--- START ---

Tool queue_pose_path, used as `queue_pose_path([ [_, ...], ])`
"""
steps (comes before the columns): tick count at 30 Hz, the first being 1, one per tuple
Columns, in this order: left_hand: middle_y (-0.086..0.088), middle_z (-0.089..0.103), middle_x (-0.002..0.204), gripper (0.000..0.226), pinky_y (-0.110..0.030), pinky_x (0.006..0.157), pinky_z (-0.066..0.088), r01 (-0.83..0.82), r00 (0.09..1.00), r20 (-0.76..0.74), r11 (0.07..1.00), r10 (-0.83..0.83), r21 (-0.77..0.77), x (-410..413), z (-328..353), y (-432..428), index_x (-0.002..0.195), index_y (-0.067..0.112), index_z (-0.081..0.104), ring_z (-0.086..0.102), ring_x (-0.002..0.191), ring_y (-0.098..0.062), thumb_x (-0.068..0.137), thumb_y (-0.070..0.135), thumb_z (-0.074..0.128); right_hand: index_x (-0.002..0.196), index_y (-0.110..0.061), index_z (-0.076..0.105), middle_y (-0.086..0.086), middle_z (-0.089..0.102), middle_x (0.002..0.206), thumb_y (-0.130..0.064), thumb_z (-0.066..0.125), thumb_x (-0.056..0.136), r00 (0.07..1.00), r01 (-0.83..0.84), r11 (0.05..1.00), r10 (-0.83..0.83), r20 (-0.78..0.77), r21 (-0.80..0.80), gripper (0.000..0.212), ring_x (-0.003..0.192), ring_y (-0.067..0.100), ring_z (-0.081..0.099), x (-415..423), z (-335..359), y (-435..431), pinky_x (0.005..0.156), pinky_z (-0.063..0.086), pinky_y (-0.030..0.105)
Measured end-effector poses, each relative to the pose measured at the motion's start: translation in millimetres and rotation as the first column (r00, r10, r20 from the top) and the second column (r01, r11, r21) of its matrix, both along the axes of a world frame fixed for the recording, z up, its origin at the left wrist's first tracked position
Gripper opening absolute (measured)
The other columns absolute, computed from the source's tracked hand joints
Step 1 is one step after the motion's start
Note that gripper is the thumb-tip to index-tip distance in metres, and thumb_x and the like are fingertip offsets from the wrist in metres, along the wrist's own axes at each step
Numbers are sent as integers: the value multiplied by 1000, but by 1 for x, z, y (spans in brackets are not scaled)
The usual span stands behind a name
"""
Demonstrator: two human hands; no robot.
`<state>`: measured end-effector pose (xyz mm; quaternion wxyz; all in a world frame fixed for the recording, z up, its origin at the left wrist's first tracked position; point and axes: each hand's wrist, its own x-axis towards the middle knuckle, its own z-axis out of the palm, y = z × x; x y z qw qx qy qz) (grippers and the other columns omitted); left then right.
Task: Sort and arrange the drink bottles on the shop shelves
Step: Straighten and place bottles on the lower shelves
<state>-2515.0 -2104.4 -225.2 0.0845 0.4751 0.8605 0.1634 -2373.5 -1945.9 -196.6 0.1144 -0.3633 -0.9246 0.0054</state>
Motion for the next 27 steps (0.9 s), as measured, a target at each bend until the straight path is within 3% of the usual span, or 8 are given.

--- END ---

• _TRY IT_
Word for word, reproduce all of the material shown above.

• _EXPECTED ANSWER_
Tool queue_pose_path, used as `queue_pose_path([ [_, ...], ])`
"""
steps (comes before the columns): tick count at 30 Hz, the first being 1, one per tuple
Columns, in this order: left_hand: middle_y (-0.086..0.088), middle_z (-0.089..0.103), middle_x (-0.002..0.204), gripper (0.000..0.226), pinky_y (-0.110..0.030), pinky_x (0.006..0.157), pinky_z (-0.066..0.088), r01 (-0.83..0.82), r00 (0.09..1.00), r20 (-0.76..0.74), r11 (0.07..1.00), r10 (-0.83..0.83), r21 (-0.77..0.77), x (-410..413), z (-328..353), y (-432..428), index_x (-0.002..0.195), index_y (-0.067..0.112), index_z (-0.081..0.104), ring_z (-0.086..0.102), ring_x (-0.002..0.191), ring_y (-0.098..0.062), thumb_x (-0.068..0.137), thumb_y (-0.070..0.135), thumb_z (-0.074..0.128); right_hand: index_x (-0.002..0.196), index_y (-0.110..0.061), index_z (-0.076..0.105), middle_y (-0.086..0.086), middle_z (-0.089..0.102), middle_x (0.002..0.206), thumb_y (-0.130..0.064), thumb_z (-0.066..0.125), thumb_x (-0.056..0.136), r00 (0.07..1.00), r01 (-0.83..0.84), r11 (0.05..1.00), r10 (-0.83..0.83), r20 (-0.78..0.77), r21 (-0.80..0.80), gripper (0.000..0.212), ring_x (-0.003..0.192), ring_y (-0.067..0.100), ring_z (-0.081..0.099), x (-415..423), z (-335..359), y (-435..431), pinky_x (0.005..0.156), pinky_z (-0.063..0.086), pinky_y (-0.030..0.105)
Measured end-effector poses, each relative to the pose measured at the motion's start: translation in millimetres and rotation as the first column (r00, r10, r20 from the top) and the second column (r01, r11, r21) of its matrix, both along the axes of a world frame fixed for the recording, z up, its origin at the left wrist's first tracked position
Gripper opening absolute (measured)
The other columns absolute, computed from the source's tracked hand joints
Step 1 is one step after the motion's start
Note that gripper is the thumb-tip to index-tip distance in metres, and thumb_x and the like are fingertip offsets from the wrist in metres, along the wrist's own axes at each step
Numbers are sent as integers: the value multiplied by 1000, but by 1 for x, z, y (spans in brackets are not scaled)
The usual span stands behind a name
"""
Demonstrator: two human hands; no robot.
`<state>`: measured end-effector pose (xyz mm; quaternion wxyz; all in a world frame fixed for the recording, z up, its origin at the left wrist's first tracked position; point and axes: each hand's wrist, its own x-axis towards the middle knuckle, its own z-axis out of the palm, y = z × x; x y z qw qx qy qz) (grippers and the other columns omitted); left then right.
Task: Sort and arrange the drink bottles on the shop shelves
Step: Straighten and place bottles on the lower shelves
<state>-2515.0 -2104.4 -225.2 0.0845 0.4751 0.8605 0.1634 -2373.5 -1945.9 -196.6 0.1144 -0.3633 -0.9246 0.0054</state>
Motion for the next 27 steps (0.9 s), as measured, a target at each bend until the straight path is within 3% of the usual span, or 8 are given.

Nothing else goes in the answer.